» **WHAT TO WORK ON**
The answer must be an exact copy of the listing below.
-- TASK MATERIAL follows --
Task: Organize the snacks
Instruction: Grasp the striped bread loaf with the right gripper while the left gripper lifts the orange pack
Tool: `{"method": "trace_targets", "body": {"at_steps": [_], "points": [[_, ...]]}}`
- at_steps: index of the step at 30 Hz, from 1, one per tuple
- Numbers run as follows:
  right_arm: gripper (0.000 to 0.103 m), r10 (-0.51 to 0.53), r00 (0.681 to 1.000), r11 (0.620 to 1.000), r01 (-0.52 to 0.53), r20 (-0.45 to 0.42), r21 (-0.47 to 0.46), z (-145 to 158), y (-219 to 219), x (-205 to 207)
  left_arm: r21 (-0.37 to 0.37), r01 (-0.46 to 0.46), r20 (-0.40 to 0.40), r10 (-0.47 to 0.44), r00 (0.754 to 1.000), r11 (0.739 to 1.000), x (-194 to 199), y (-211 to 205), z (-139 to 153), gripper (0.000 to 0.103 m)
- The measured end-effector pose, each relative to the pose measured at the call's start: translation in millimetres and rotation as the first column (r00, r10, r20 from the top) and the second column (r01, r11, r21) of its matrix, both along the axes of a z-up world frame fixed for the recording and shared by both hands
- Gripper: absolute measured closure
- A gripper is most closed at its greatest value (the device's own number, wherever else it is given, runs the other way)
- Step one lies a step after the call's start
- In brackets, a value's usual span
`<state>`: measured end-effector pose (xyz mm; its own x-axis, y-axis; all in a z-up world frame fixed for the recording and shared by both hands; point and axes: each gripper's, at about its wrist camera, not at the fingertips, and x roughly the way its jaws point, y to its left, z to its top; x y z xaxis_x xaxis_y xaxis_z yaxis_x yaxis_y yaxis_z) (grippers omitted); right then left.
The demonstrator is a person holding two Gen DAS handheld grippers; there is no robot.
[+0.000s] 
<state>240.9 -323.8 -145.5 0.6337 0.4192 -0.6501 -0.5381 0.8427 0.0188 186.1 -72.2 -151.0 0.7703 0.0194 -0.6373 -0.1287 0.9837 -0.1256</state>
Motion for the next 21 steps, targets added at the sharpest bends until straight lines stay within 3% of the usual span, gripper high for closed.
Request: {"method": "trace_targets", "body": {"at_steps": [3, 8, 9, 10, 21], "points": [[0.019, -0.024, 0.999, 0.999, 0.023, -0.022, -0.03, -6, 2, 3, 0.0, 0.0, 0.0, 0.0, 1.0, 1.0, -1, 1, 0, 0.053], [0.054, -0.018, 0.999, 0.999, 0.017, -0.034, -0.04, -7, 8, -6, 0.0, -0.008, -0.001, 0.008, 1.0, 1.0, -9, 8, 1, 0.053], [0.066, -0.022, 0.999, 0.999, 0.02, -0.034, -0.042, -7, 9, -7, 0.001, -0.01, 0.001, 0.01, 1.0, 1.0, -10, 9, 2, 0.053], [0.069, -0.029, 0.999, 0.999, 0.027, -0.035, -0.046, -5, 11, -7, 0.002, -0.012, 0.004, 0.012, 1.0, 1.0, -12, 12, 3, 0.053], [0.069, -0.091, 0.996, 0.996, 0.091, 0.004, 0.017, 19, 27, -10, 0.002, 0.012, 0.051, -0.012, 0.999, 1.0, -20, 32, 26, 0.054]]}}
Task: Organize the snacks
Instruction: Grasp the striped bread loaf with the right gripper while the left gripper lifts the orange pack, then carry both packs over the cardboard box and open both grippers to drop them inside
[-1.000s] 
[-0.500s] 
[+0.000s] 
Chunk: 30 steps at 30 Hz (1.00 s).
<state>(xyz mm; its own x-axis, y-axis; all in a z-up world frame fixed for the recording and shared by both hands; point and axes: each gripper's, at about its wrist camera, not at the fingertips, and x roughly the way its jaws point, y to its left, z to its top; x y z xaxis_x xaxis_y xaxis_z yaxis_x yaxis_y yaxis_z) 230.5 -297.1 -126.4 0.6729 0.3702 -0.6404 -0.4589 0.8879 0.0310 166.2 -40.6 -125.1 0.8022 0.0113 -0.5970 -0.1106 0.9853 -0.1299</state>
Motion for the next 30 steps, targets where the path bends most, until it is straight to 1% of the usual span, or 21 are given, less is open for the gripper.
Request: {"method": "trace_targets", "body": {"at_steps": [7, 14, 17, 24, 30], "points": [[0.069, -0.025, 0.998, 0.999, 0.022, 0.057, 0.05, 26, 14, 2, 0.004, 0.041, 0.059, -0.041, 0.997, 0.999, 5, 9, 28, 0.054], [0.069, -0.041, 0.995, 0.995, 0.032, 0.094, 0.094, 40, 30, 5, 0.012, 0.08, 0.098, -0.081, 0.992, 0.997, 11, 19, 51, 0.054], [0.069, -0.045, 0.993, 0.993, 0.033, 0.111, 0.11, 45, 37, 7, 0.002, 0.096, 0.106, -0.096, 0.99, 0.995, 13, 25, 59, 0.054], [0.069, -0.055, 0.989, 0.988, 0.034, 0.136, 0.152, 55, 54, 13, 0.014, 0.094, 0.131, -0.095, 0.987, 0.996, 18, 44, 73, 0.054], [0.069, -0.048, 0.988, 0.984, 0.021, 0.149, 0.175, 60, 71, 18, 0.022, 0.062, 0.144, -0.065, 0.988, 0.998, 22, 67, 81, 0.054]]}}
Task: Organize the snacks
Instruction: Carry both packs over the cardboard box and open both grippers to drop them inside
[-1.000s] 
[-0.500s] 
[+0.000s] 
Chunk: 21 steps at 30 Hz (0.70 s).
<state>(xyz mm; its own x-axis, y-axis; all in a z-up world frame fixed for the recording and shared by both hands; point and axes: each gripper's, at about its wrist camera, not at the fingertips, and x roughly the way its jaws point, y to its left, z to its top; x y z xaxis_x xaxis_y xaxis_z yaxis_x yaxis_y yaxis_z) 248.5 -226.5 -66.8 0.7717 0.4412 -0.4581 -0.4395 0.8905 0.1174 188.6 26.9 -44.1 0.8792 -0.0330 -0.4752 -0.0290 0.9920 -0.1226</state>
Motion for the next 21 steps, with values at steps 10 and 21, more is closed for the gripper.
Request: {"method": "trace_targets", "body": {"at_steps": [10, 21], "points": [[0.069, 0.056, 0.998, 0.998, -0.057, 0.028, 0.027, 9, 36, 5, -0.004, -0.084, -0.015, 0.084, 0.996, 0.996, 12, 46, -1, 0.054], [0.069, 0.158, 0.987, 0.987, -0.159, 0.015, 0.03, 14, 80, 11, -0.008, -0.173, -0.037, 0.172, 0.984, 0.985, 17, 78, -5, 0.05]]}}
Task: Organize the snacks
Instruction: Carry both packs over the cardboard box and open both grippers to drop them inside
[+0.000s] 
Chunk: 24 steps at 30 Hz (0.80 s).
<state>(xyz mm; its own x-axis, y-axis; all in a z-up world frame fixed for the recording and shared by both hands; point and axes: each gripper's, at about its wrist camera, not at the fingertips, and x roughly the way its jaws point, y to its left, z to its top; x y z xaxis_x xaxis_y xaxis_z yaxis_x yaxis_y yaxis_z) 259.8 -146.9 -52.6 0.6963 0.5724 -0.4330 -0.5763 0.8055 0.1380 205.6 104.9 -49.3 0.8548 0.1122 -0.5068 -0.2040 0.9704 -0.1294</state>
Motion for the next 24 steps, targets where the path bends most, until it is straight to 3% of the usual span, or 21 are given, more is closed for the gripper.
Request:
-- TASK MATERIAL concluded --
» **RESPONSE**
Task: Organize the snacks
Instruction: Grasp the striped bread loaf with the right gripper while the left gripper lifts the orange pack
Tool: `{"method": "trace_targets", "body": {"at_steps": [_], "points": [[_, ...]]}}`
- at_steps: index of the step at 30 Hz, from 1, one per tuple
- Numbers run as follows:
  right_arm: gripper (0.000 to 0.103 m), r10 (-0.51 to 0.53), r00 (0.681 to 1.000), r11 (0.620 to 1.000), r01 (-0.52 to 0.53), r20 (-0.45 to 0.42), r21 (-0.47 to 0.46), z (-145 to 158), y (-219 to 219), x (-205 to 207)
  left_arm: r21 (-0.37 to 0.37), r01 (-0.46 to 0.46), r20 (-0.40 to 0.40), r10 (-0.47 to 0.44), r00 (0.754 to 1.000), r11 (0.739 to 1.000), x (-194 to 199), y (-211 to 205), z (-139 to 153), gripper (0.000 to 0.103 m)
- The measured end-effector pose, each relative to the pose measured at the call's start: translation in millimetres and rotation as the first column (r00, r10, r20 from the top) and the second column (r01, r11, r21) of its matrix, both along the axes of a z-up world frame fixed for the recording and shared by both hands
- Gripper: absolute measured closure
- A gripper is most closed at its greatest value (the device's own number, wherever else it is given, runs the other way)
- Step one lies a step after the call's start
- In brackets, a value's usual span
`<state>`: measured end-effector pose (xyz mm; its own x-axis, y-axis; all in a z-up world frame fixed for the recording and shared by both hands; point and axes: each gripper's, at about its wrist camera, not at the fingertips, and x roughly the way its jaws point, y to its left, z to its top; x y z xaxis_x xaxis_y xaxis_z yaxis_x yaxis_y yaxis_z) (grippers omitted); right then left.
The demonstrator is a person holding two Gen DAS handheld grippers; there is no robot.
[+0.000s] 
<state>240.9 -323.8 -145.5 0.6337 0.4192 -0.6501 -0.5381 0.8427 0.0188 186.1 -72.2 -151.0 0.7703 0.0194 -0.6373 -0.1287 0.9837 -0.1256</state>
Motion for the next 21 steps, targets added at the sharpest bends until straight lines stay within 3% of the usual span, gripper high for closed.
Request: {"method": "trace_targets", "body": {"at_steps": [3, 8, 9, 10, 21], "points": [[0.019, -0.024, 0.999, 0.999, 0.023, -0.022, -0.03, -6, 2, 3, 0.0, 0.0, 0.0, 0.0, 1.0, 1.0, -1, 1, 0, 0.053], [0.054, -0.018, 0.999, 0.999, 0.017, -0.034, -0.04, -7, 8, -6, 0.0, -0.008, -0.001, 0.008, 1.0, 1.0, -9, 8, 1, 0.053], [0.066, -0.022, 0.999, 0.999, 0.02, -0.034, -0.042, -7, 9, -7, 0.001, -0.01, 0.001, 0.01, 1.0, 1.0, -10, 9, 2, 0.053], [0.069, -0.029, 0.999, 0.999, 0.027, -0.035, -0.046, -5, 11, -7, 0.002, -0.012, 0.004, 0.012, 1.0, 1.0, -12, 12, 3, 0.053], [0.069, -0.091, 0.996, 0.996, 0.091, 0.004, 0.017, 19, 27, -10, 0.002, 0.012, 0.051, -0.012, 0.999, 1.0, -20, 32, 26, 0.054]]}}
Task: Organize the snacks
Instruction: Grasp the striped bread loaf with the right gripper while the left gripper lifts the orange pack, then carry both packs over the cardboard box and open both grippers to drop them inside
[-1.000s] 
[-0.500s] 
[+0.000s] 
Chunk: 30 steps at 30 Hz (1.00 s).
<state>(xyz mm; its own x-axis, y-axis; all in a z-up world frame fixed for the recording and shared by both hands; point and axes: each gripper's, at about its wrist camera, not at the fingertips, and x roughly the way its jaws point, y to its left, z to its top; x y z xaxis_x xaxis_y xaxis_z yaxis_x yaxis_y yaxis_z) 230.5 -297.1 -126.4 0.6729 0.3702 -0.6404 -0.4589 0.8879 0.0310 166.2 -40.6 -125.1 0.8022 0.0113 -0.5970 -0.1106 0.9853 -0.1299</state>
Motion for the next 30 steps, targets where the path bends most, until it is straight to 1% of the usual span, or 21 are given, less is open for the gripper.
Request: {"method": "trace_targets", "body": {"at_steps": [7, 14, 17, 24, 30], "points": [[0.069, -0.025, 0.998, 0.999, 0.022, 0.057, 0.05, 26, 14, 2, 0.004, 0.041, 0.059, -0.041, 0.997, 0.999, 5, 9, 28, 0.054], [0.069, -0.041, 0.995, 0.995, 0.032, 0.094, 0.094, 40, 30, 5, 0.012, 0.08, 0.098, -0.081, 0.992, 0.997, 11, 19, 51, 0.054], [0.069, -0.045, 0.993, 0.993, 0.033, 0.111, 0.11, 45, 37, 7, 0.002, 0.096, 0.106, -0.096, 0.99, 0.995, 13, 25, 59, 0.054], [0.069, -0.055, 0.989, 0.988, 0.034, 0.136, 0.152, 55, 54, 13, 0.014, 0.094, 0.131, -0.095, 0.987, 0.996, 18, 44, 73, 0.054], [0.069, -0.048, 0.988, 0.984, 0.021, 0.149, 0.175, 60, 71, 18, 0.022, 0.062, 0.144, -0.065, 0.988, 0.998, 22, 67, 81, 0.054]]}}
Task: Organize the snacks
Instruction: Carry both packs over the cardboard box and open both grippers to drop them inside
[-1.000s] 
[-0.500s] 
[+0.000s] 
Chunk: 21 steps at 30 Hz (0.70 s).
<state>(xyz mm; its own x-axis, y-axis; all in a z-up world frame fixed for the recording and shared by both hands; point and axes: each gripper's, at about its wrist camera, not at the fingertips, and x roughly the way its jaws point, y to its left, z to its top; x y z xaxis_x xaxis_y xaxis_z yaxis_x yaxis_y yaxis_z) 248.5 -226.5 -66.8 0.7717 0.4412 -0.4581 -0.4395 0.8905 0.1174 188.6 26.9 -44.1 0.8792 -0.0330 -0.4752 -0.0290 0.9920 -0.1226</state>
Motion for the next 21 steps, with values at steps 10 and 21, more is closed for the gripper.
Request: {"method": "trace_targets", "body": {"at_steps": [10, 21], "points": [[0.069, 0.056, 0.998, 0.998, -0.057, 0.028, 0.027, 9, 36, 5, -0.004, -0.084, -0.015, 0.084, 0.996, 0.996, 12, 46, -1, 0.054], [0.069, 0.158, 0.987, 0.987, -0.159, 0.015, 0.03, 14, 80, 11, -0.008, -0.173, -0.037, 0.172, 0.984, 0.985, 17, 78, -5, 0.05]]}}
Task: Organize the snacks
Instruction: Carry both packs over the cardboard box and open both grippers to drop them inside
[+0.000s] 
Chunk: 24 steps at 30 Hz (0.80 s).
<state>(xyz mm; its own x-axis, y-axis; all in a z-up world frame fixed for the recording and shared by both hands; point and axes: each gripper's, at about its wrist camera, not at the fingertips, and x roughly the way its jaws point, y to its left, z to its top; x y z xaxis_x xaxis_y xaxis_z yaxis_x yaxis_y yaxis_z) 259.8 -146.9 -52.6 0.6963 0.5724 -0.4330 -0.5763 0.8055 0.1380 205.6 104.9 -49.3 0.8548 0.1122 -0.5068 -0.2040 0.9704 -0.1294</state>
Motion for the next 24 steps, targets where the path bends most, until it is straight to 3% of the usual span, or 21 are given, more is closed for the gripper.
Request:

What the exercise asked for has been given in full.